> **EXERCISE**:
Quote exactly the lines from the start of the entries to the one with "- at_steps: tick", both ends included.

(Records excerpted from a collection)
============================================================
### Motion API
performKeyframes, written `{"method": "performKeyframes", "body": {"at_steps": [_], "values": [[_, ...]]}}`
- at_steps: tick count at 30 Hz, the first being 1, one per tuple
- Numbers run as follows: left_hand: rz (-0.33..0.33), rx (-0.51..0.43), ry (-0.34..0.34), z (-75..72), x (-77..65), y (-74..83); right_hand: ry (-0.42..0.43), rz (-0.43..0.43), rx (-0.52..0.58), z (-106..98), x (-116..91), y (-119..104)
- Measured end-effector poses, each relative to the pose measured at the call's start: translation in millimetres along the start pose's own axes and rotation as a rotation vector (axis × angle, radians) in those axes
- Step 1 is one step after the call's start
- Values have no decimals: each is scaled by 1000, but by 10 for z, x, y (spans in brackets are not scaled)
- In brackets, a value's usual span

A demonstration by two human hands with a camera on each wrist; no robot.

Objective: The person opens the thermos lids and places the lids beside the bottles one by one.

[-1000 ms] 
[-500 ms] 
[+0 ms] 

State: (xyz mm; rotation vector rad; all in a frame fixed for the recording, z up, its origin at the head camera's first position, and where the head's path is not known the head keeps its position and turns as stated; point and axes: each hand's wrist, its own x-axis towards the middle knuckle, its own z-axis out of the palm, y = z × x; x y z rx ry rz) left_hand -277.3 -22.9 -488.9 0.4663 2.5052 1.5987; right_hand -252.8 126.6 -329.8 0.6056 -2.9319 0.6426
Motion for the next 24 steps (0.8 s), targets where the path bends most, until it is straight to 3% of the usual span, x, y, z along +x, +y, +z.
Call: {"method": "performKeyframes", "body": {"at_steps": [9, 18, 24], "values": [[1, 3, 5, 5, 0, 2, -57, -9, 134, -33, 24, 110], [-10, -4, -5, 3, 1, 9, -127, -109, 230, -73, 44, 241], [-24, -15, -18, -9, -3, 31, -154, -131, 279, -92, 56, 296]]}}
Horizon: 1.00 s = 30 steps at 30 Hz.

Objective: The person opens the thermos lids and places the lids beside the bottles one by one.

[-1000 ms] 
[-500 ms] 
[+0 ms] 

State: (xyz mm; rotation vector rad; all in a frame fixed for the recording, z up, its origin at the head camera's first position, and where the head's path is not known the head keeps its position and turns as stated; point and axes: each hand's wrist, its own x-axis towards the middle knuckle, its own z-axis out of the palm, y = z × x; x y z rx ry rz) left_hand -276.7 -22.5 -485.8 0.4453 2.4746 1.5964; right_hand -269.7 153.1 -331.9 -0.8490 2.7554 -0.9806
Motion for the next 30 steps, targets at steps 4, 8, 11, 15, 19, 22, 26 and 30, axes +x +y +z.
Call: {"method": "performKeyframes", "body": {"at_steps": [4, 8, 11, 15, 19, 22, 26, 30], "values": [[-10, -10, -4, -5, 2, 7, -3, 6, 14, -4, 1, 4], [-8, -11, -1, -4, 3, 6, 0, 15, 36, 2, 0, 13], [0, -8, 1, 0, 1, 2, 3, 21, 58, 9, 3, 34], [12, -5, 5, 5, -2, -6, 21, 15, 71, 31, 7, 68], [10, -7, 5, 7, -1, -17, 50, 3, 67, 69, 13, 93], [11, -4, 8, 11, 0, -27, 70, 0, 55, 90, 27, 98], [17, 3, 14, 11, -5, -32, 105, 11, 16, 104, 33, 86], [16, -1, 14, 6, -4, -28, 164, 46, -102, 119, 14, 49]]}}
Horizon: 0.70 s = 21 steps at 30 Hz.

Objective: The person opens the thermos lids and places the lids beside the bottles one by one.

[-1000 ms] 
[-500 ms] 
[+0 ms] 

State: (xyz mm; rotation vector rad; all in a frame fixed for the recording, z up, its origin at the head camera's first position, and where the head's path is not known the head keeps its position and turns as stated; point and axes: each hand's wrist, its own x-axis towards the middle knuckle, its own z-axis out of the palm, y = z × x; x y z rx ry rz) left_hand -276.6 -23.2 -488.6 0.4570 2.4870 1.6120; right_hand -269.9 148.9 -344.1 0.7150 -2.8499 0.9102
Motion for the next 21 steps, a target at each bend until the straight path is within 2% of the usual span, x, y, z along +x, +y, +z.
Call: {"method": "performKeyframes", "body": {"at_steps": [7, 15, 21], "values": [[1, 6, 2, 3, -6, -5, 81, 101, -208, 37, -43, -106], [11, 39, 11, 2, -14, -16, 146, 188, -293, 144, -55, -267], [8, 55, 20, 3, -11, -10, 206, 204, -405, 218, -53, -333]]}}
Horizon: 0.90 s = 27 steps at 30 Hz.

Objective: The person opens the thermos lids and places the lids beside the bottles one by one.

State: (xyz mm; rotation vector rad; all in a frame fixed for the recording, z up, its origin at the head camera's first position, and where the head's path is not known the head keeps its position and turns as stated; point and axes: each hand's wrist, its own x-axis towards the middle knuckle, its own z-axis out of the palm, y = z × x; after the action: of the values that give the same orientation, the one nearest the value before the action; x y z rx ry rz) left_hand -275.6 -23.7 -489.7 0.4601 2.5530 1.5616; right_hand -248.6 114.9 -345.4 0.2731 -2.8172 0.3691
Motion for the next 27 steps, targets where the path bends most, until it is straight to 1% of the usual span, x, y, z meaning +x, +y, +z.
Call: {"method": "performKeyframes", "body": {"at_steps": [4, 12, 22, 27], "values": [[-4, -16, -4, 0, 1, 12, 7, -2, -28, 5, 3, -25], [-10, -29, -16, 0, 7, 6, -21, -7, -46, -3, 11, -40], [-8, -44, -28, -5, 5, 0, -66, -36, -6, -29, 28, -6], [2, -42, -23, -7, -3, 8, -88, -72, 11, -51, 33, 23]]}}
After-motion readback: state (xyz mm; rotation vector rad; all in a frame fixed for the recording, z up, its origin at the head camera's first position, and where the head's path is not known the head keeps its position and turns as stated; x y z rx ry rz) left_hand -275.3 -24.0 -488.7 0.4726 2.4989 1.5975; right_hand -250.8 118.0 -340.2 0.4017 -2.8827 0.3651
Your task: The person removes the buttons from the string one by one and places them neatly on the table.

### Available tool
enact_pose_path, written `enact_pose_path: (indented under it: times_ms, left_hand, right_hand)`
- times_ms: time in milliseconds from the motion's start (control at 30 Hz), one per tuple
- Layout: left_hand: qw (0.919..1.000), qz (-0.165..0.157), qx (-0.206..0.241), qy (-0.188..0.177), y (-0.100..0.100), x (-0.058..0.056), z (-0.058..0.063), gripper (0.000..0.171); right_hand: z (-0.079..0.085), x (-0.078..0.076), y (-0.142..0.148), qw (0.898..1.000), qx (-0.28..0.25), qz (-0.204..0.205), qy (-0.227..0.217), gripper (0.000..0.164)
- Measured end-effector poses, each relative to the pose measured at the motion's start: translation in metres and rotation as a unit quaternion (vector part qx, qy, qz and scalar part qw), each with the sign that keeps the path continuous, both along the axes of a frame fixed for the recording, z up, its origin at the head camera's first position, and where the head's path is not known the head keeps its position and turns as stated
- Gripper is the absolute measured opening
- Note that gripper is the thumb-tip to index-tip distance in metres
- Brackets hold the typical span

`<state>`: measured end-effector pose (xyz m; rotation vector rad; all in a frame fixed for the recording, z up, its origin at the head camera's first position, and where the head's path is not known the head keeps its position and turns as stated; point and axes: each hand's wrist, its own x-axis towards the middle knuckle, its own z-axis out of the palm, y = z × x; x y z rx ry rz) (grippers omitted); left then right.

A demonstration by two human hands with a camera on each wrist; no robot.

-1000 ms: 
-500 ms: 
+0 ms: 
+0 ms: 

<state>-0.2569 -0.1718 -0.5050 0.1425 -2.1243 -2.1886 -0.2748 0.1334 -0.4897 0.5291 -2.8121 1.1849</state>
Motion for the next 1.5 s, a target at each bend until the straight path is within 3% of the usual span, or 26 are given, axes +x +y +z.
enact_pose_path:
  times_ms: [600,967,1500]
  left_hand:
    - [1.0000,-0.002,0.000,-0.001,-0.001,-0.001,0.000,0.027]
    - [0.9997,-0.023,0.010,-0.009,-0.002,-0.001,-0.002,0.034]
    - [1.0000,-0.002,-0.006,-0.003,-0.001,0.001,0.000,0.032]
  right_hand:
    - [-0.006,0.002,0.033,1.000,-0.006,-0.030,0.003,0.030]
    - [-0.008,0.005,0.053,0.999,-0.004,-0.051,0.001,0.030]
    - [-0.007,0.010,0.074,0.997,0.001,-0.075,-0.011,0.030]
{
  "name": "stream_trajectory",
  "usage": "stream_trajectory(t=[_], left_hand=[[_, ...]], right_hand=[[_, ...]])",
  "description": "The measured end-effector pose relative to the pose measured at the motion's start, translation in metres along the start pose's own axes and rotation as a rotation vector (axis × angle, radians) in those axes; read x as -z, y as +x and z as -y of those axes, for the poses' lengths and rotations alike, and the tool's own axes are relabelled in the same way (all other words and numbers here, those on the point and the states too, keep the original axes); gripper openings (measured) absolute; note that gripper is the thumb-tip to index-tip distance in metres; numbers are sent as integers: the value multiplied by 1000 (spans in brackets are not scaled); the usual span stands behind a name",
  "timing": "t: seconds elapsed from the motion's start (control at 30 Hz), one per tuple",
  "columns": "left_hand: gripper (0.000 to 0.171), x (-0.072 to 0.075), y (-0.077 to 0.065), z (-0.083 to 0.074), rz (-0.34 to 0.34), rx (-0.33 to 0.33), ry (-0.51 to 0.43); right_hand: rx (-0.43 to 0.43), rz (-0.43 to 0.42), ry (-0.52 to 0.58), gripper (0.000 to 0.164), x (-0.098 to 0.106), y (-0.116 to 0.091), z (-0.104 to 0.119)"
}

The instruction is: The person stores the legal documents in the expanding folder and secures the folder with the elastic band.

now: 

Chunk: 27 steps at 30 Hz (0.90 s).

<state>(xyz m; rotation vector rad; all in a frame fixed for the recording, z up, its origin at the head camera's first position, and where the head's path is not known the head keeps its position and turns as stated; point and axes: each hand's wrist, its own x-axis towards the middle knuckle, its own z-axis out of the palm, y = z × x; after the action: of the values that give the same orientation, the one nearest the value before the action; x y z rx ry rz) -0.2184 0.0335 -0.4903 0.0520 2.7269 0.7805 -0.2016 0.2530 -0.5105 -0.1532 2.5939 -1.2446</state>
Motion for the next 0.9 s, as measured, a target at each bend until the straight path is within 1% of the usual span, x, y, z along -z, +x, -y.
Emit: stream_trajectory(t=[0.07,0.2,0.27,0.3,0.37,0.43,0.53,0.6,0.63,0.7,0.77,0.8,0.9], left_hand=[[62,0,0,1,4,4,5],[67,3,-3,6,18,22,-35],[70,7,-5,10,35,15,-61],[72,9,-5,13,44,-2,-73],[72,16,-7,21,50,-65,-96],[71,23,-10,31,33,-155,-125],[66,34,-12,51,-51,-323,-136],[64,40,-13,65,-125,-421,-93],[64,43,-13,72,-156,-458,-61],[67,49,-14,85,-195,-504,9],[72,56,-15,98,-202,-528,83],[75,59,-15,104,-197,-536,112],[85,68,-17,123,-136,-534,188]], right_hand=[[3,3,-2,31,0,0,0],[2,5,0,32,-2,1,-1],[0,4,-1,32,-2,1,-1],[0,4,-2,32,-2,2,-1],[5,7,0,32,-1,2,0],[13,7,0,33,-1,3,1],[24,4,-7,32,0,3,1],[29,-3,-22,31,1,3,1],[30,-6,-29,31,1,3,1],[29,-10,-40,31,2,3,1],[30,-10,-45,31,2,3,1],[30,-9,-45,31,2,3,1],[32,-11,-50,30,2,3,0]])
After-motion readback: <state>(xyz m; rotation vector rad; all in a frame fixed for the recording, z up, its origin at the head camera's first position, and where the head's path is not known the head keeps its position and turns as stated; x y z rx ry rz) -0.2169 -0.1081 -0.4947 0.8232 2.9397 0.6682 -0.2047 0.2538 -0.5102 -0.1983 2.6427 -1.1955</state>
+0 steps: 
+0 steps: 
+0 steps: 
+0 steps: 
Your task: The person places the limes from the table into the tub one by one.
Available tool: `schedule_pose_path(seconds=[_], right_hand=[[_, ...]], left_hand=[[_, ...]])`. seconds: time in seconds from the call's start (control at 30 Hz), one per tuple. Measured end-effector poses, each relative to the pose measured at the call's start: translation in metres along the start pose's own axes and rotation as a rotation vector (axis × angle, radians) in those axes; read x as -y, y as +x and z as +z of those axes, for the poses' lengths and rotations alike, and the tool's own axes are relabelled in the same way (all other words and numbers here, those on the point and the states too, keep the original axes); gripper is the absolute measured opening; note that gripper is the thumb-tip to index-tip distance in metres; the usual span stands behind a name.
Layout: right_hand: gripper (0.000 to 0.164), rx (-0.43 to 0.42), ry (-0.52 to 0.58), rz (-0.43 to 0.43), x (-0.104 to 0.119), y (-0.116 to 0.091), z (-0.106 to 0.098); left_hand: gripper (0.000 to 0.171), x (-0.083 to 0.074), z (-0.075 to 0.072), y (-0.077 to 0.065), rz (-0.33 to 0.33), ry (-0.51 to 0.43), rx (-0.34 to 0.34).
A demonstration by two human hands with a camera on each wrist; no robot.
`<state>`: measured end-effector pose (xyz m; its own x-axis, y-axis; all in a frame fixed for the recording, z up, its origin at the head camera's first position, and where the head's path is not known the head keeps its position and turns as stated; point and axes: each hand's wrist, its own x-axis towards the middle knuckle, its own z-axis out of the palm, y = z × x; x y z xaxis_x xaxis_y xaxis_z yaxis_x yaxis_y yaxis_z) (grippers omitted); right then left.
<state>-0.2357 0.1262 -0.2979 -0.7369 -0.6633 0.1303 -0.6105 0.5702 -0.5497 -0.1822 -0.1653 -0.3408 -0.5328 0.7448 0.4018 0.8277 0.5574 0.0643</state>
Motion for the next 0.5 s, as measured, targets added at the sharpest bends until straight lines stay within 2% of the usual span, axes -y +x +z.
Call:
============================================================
> **OUTPUT OF THE TASK**:
### Motion API
performKeyframes, written `{"method": "performKeyframes", "body": {"at_steps": [_], "values": [[_, ...]]}}`
- at_steps: tick count at 30 Hz, the first being 1, one per tuple

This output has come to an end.